**Problem to solve:** Nothing but a number should be written: the count of lines below that contain "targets".

**Data for the task:**
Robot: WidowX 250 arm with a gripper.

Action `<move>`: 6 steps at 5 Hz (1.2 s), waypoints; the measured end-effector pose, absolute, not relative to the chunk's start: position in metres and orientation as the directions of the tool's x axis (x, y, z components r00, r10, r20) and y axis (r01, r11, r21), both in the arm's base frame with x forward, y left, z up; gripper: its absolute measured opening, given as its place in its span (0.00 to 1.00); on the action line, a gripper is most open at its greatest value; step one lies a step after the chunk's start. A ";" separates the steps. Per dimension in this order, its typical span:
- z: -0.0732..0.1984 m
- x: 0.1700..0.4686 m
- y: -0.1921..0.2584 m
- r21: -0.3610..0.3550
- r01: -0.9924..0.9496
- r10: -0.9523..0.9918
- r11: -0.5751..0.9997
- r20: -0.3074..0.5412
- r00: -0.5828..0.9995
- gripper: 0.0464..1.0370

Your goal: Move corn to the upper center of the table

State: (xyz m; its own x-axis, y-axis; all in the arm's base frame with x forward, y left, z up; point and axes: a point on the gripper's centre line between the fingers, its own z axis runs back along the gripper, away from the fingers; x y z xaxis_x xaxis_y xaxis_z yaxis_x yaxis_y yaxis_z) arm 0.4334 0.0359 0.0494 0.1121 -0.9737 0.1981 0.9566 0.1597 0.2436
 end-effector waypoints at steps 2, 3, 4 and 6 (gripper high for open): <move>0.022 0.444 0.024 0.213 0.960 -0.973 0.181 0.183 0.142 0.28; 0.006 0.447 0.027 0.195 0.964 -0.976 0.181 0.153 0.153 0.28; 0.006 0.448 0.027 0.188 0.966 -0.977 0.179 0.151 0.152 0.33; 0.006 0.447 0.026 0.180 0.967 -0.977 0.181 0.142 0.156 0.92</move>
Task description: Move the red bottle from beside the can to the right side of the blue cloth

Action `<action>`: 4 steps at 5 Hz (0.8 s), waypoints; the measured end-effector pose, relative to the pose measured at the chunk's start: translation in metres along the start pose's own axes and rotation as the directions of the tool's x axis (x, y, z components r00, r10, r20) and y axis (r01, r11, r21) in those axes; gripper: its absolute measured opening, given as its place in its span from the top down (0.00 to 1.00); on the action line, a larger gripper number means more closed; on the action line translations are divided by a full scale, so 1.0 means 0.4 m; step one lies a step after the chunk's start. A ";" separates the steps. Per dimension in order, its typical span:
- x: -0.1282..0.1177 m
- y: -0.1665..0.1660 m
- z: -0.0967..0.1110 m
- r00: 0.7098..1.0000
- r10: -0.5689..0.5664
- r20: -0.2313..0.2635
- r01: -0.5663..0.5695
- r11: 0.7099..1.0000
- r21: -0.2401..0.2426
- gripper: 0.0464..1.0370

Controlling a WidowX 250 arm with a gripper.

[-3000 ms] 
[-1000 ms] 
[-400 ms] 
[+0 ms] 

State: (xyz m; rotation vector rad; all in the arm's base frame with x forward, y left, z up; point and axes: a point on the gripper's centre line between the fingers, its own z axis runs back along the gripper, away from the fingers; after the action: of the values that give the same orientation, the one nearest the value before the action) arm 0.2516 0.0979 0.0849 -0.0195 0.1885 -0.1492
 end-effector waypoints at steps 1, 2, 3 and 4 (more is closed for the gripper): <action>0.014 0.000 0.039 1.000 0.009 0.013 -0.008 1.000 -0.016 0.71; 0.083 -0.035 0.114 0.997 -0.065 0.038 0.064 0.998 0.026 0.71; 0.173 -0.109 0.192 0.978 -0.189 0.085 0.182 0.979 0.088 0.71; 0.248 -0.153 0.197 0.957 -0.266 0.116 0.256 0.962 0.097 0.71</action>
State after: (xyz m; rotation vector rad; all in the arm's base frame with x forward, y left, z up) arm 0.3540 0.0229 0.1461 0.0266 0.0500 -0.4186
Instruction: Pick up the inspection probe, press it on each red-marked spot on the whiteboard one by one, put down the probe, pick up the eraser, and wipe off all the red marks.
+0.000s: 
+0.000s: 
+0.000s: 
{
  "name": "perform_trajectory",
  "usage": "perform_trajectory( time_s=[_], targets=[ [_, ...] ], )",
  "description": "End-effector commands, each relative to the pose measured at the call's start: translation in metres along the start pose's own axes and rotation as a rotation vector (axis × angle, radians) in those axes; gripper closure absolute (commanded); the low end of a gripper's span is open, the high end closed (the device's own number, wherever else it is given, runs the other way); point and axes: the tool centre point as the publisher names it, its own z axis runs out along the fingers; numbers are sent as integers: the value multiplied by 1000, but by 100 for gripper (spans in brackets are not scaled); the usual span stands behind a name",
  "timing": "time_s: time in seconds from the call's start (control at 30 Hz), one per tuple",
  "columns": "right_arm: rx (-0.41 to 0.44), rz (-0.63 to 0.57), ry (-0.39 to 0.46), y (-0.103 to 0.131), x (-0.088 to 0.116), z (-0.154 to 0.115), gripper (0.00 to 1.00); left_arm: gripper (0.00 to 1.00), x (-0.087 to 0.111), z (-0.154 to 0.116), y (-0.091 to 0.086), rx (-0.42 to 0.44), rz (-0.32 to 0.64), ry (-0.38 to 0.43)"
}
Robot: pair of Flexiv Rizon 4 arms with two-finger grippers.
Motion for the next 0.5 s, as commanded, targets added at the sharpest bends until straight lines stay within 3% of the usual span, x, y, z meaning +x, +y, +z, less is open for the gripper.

**Result of this task:** 2